Copy each line of the listing that includes "picture".

| Data under study |
= = = = = = =
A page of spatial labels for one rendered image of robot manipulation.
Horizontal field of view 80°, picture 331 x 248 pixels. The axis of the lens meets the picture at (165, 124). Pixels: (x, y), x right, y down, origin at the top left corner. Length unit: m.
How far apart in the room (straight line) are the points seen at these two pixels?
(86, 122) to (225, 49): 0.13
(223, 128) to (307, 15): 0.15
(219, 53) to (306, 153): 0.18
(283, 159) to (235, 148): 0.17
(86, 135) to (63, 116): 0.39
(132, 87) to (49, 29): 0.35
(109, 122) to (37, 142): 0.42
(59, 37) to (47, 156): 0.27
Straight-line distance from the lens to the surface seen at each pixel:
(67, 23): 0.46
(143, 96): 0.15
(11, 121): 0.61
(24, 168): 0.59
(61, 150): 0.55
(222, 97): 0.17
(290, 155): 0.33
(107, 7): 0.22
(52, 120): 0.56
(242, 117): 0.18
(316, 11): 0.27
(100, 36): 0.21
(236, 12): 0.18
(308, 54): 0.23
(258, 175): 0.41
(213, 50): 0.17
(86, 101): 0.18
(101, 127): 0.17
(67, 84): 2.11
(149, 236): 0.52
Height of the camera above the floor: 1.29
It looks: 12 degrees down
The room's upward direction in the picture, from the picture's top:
= = = = = = =
| Output for this task |
Horizontal field of view 80°, picture 331 x 248 pixels. The axis of the lens meets the picture at (165, 124). Pixels: (x, y), x right, y down, origin at the top left corner. Length unit: m.
The room's upward direction in the picture, from the picture's top:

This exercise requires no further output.